Marks will be awarded for correctness, considering:
• the function signature matches the description given (has the name and arguments EXACTLY as
specified)
• the function has the expected behaviour
and for code quality according to software engineering properties such as:
• documentation in docstring format: type hints, purpose, examples
• Test coverage – examples within the function docstring cover all boundary cases of all conditions within
your function
• readability
o use of whitespace
o splitting complex computation or long statements across multiple lines
• meaningful variable names o lower case, starting with an alpha-character
• proper use of constants (avoid magic numbers)
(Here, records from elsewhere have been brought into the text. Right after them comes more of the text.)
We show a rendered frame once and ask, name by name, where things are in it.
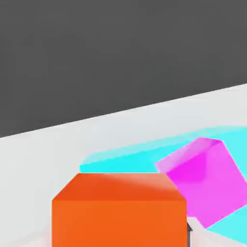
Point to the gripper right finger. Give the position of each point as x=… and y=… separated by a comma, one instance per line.
x=200, y=237

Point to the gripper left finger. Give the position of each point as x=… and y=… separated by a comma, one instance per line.
x=40, y=239

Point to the small orange cube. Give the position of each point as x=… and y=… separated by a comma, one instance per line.
x=119, y=222

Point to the small magenta cube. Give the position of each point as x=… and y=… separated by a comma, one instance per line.
x=210, y=189

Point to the large cyan box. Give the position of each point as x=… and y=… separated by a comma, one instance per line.
x=131, y=164
o defined above all function definitions
o in UPPERCASE
• use of code constructs (functions, variables) to: o eliminate redundant code and redundant computation
o make complex code easier to read
Background Information:
In this assignment you will be writing functions that read data from comma separated data files and creating
dictionaries to hold this data. You will then be writing functions that work with these dictionaries to answer
questions about the data.
This is the same data used in Assignment 8: Trending YouTube Video Statistics from Canada taken from
https://www.kaggle.com/datasnaek/youtube-new
Again, the downloaded data was cleaned (removed additional commas and newlines) so that you can assume the
only commas are between columns in the data and the only newlines are at the end of a row.
We have provided you with 2 input files:
One is small (SevenLines.csv) and is used in the testcases provided in the docstrings of both the
file_to_dicts and get_youtube_ids functions.
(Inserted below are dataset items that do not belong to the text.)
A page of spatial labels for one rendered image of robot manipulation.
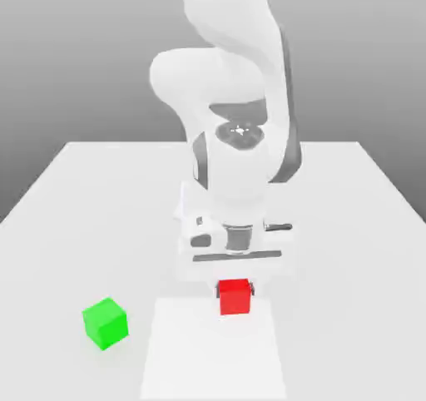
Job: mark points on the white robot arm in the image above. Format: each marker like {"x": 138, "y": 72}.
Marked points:
{"x": 229, "y": 75}

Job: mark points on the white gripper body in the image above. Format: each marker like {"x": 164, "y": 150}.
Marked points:
{"x": 237, "y": 256}

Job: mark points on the small red cube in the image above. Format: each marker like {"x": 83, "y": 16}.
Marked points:
{"x": 234, "y": 298}

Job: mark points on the small green cube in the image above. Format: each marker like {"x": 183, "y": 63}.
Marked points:
{"x": 105, "y": 324}
The other is very large (CAvideos.csv) and is used in the testcases provided in the docstrings of the
get_youtube_ids function.
These files are saved in what is called UTF-8 format. On some systems you will have to explicitly state this
encoding in your call to Python’s open function as follows:
file_handle = open(filename, 'r', encoding='utf-8')
Examples have been provided to allow you to test your functions and understand the problem.
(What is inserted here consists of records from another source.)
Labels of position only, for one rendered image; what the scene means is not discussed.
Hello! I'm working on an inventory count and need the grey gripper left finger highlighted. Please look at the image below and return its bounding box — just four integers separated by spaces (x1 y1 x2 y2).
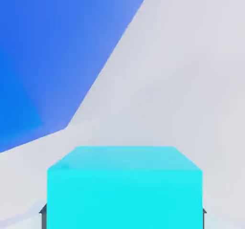
38 203 48 229

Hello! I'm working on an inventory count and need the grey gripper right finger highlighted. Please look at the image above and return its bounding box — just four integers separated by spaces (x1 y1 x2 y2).
202 207 208 229

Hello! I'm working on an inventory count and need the small cyan cube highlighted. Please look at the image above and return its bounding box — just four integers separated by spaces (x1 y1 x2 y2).
46 145 203 229

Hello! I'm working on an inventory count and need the large blue box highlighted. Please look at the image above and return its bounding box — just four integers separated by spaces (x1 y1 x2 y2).
0 0 154 153

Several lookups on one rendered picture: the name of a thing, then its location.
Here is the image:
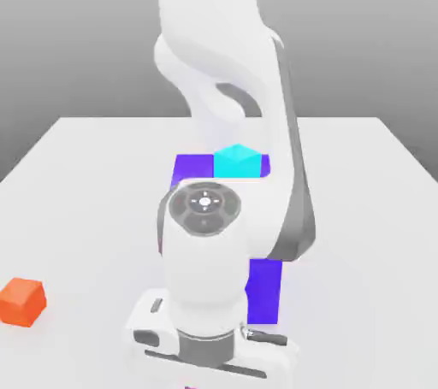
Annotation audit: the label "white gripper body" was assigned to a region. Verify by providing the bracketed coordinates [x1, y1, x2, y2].
[127, 342, 301, 389]

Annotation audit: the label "small orange cube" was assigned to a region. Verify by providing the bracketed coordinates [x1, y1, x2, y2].
[0, 276, 48, 329]

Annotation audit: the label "small cyan cube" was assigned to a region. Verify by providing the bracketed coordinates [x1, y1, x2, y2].
[213, 143, 263, 179]

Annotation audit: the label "large purple box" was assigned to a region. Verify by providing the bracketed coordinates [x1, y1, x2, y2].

Doctest has its limitations so the length of the lines do wrap around the screen making it challenging to read but
we felt it important to give you tests that would work with doctest.
NOTE: when grading we will be not be using these exact tests. That is, we will vary the inputs when grading.
TIPS for working on this assignment: • open the small file and have a look at its contents in relation to the GLOBAL CONSTANTS you are
given in the Python file
• ensure you understand the 3 dictionaries you will be populating and using in this program
• ensure you understand the type alias provided (VideoStats) • when working on the to_dicts function
o Recognize, this function takes a file handle (TextIO) and so the file is opened by the caller of the
function, therefore to_dicts should NOT be opening the file.
We have done it this way to ensure you are opening the file once and reading through it ONE
time to populate all three dictionaries.
o Work on populating one dictionary at a time, don’t try to think about all 3 at once!
• When working on the get_youtube_ids function
o Think about the steps you need to perform before writing any code
o Write the function incrementally, one step at a time
o Where the step is complex and requires multiple lines of code, consider designing and calling a
helper function. Recall how this was done in Assignment 8 for you.
o Solutions that do not use the lookup capabilities of a dictionary but instead loop through all
key:value pairs will be significantly penalized.
o Solutions that do not break the problem down and use helper functions will be significantly
penalized.
• You are free to use Python list’s sort method. Reminder: this method will mutate the list into sorted
order. If the list is a list of tuples, the sort is based on the first element in each tuple.
Function Specifications: The function specifications can be found in the documentation provided in the assignment9.py starter file.